Only the text of the records belongs in the answer, copied exactly, with every picture omitted.

┄┄┄┄┄┄┄┄┄┄

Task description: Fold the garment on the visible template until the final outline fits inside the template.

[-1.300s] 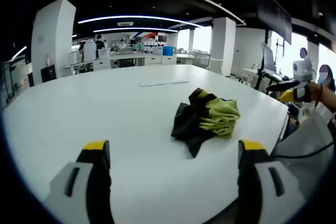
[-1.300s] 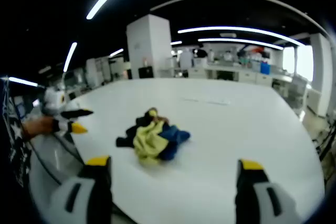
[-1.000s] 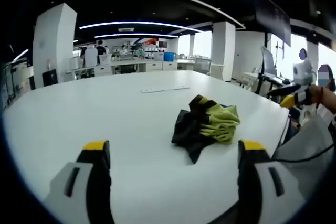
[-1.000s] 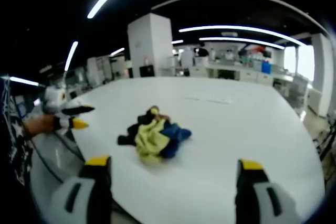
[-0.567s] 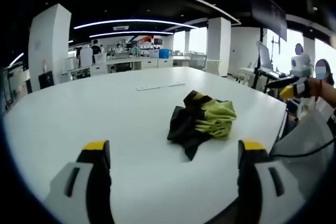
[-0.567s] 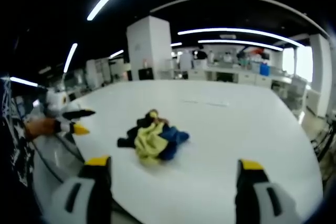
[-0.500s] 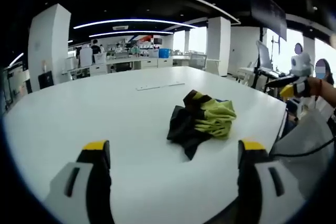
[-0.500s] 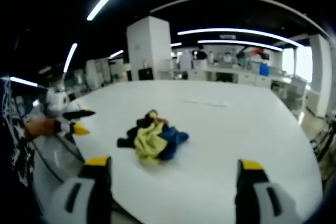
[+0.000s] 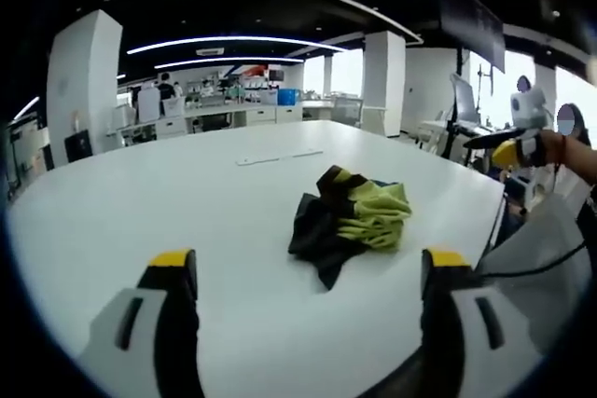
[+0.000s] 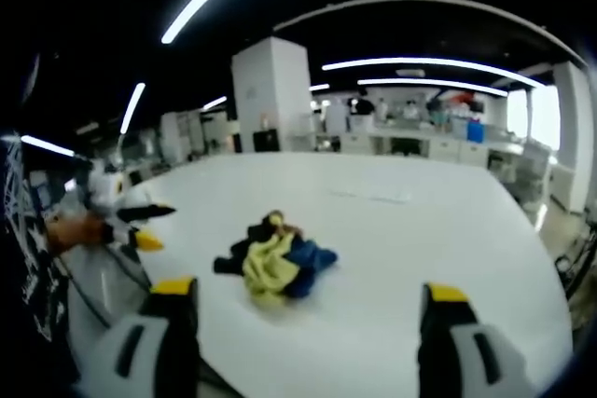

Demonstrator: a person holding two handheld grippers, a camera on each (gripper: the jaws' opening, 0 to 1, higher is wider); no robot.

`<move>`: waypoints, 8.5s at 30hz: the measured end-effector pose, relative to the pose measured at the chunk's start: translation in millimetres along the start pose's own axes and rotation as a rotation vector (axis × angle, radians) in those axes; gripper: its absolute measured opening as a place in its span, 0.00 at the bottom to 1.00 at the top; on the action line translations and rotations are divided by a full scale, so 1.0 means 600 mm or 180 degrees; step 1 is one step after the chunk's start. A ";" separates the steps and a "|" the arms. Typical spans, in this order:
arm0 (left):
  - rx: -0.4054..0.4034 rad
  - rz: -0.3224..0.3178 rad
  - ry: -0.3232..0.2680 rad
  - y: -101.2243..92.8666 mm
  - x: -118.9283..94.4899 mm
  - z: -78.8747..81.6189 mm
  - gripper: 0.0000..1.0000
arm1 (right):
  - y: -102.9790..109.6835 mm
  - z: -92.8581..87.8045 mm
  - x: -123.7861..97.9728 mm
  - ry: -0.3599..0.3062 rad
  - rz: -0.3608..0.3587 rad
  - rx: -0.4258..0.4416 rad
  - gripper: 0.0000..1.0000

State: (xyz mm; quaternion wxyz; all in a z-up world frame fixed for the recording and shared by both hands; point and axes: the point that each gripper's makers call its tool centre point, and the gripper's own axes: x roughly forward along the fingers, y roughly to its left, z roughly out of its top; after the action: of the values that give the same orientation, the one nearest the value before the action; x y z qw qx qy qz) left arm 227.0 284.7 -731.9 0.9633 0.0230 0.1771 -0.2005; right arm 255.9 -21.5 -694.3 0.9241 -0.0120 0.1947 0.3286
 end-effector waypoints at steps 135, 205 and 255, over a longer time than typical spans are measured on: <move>0.0161 0.0060 -0.0270 0.161 0.208 0.189 0.00 | -0.081 0.139 0.221 0.0298 0.0733 -0.0521 0.00; -0.0155 0.0494 0.0644 0.329 0.397 0.019 0.23 | -0.317 0.015 0.465 0.0942 -0.0332 0.0998 0.26; 0.0102 -0.0229 0.0476 0.083 0.208 -0.023 0.45 | -0.035 -0.058 0.285 0.0924 0.0049 0.0921 0.46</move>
State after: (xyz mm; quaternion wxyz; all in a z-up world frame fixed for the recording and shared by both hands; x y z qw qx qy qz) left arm 349.3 284.7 -789.9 0.9390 0.0469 0.2460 -0.2356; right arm 378.0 59.8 -791.5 0.8759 0.0752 0.3711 0.2990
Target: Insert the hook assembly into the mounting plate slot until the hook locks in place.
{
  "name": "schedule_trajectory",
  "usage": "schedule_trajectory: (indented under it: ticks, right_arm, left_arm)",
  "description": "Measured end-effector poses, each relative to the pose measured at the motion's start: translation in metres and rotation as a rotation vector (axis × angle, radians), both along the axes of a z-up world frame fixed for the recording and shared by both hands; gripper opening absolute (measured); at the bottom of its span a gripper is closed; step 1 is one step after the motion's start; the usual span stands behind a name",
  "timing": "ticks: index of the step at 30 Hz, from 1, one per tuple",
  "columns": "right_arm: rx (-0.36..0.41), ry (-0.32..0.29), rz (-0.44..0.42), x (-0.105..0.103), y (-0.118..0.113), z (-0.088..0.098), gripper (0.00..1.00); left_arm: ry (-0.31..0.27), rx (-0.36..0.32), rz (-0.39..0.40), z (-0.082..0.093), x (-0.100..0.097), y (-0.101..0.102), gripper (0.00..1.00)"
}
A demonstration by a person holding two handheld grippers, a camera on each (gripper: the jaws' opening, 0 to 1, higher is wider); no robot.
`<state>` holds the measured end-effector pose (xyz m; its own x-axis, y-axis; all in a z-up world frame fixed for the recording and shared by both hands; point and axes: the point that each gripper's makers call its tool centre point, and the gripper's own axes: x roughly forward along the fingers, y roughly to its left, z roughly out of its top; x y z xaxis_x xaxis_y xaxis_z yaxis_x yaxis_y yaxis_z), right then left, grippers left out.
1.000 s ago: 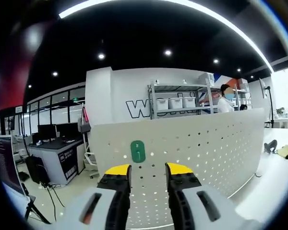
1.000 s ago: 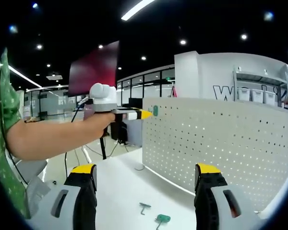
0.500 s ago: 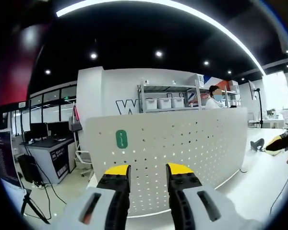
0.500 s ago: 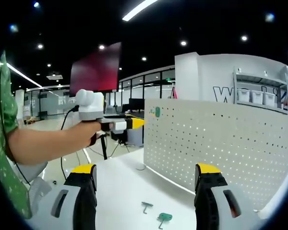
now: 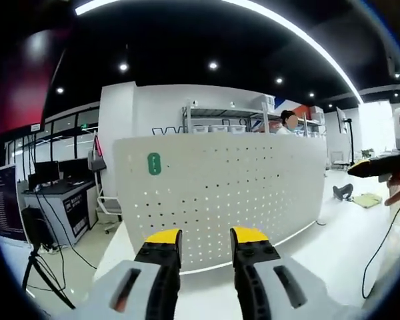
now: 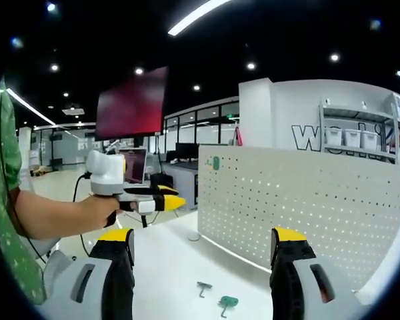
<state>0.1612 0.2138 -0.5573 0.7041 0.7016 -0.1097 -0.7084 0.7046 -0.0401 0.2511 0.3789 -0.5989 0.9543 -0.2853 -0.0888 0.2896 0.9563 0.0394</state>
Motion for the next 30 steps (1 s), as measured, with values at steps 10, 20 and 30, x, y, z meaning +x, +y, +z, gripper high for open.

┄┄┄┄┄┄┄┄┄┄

RESPONSE.
Task description: Fold the garment on the visible template until the final outline fits inside the template.

[-1.300s] 
[-1.300s] 
[-1.000s] 
[-1.000s] 
[-0.567s] 
[-0.567s] 
[-0.500s] 
[-0.500s] 
[+0.000s] 
[+0.000s] 

Demonstrator: a person holding two handheld grippers, a camera on each (gripper: the jaws' opening, 0 to 1, higher is wider); no robot.

`<move>`: waypoints, 8.5s at 30hz: the measured end-effector pose, relative to the pose measured at the chunk's start: translation in millimetres along the start pose's own axes and rotation as a rotation vector (axis × angle, radians) in those axes; gripper: its absolute measured opening as a place in its span, 0.00 at the bottom to 1.00 at the top; on the action line translations and rotations are divided by a full scale, so 1.0 means 600 mm or 180 degrees; step 1 is one step after the chunk's start. A ";" separates the steps and a "|" the arms. Typical spans, in this order:
arm0 (left):
  - rx: -0.4054..0.4034 rad
  - rz: -0.3224..0.3178 rad
  - ry: -0.3232..0.2680 rad
  - y: -101.2243..92.8666 mm
  - x: -118.9283..94.4899 mm
  - z: -78.8747..81.6189 mm
  - gripper: 0.0000..1.0000
arm1 (right):
  - y: -102.9790..109.6835 mm
  - z: -92.8581..87.8045 mm
  - x: -123.7861..97.9728 mm
  - ry: -0.3599..0.3062 rad
  - rz: -0.3608..0.3587 rad
  - rx: -0.4258..0.4416 rad
  - gripper: 0.0000..1.0000

State: (xyz mm; quaternion wxyz; all in a z-up world frame fixed for the recording and shared by both hands; point and axes: the point that each gripper's makers call its tool centre point, and the gripper's own axes: x roughly forward along the fingers, y roughly to its left, z roughly out of its top; after the action: of the values that give the same orientation, the one nearest the value before the action; x y z qw qx qy qz) left arm 227.0 284.7 -731.9 0.9633 0.0230 0.1771 -0.2005; right arm 255.9 -21.5 -694.3 0.9241 -0.0120 0.1947 0.3286
 end-effector waypoints at steps 135, 205 and 255, over a longer time than typical spans are measured on: <move>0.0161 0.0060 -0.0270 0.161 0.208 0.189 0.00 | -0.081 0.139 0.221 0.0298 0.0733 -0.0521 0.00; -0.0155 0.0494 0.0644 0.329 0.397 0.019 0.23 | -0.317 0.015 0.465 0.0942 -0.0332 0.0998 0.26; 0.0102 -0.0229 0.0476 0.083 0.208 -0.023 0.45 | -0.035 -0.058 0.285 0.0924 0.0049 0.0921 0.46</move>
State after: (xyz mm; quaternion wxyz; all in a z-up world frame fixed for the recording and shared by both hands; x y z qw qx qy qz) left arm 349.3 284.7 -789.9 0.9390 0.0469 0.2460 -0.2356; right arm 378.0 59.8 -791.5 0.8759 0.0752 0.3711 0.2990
Target: Insert the hook assembly into the mounting plate slot until the hook locks in place.
{
  "name": "schedule_trajectory",
  "usage": "schedule_trajectory: (indented under it: ticks, right_arm, left_arm)",
  "description": "Measured end-effector poses, each relative to the pose measured at the motion's start: translation in metres and rotation as a rotation vector (axis × angle, radians), both along the axes of a z-up world frame fixed for the recording and shared by both hands; gripper opening absolute (measured); at the bottom of its span a gripper is closed; step 1 is one step after the motion's start; the usual span stands behind a name",
  "timing": "ticks: index of the step at 30 Hz, from 1, one per tuple",
  "columns": "right_arm: rx (-0.36..0.41), ry (-0.32..0.29), rz (-0.44..0.42), x (-0.105..0.103), y (-0.118..0.113), z (-0.088..0.098), gripper (0.00..1.00); left_arm: ry (-0.31..0.27), rx (-0.36..0.32), rz (-0.39..0.40), z (-0.082..0.093), x (-0.100..0.097), y (-0.101..0.102), gripper (0.00..1.00)"
}
A demonstration by a person holding two handheld grippers, a camera on each (gripper: the jaws' opening, 0 to 1, higher is wider); no robot.
`<state>` holds the measured end-effector pose (xyz m; its own x-axis, y-axis; all in a z-up world frame fixed for the recording and shared by both hands; point and axes: the point that each gripper's makers call its tool centre point, and the gripper's own axes: x roughly forward along the fingers, y roughly to its left, z roughly out of its top; x y z xaxis_x xaxis_y xaxis_z yaxis_x yaxis_y yaxis_z), right then left, grippers left out.
1.000 s ago: 
1.000 s ago: 
0.500 s ago: 
0.500 s ago: 
now: 
now: 
<state>0.1612 0.2138 -0.5573 0.7041 0.7016 -0.1097 -0.7084 0.7046 -0.0401 0.2511 0.3789 -0.5989 0.9543 -0.2853 -0.0888 0.2896 0.9563 0.0394</state>
Motion for the next 30 steps (1 s), as measured, with values at steps 10, 20 and 30, x, y, z meaning +x, +y, +z, gripper high for open.

The exercise has been fully answered.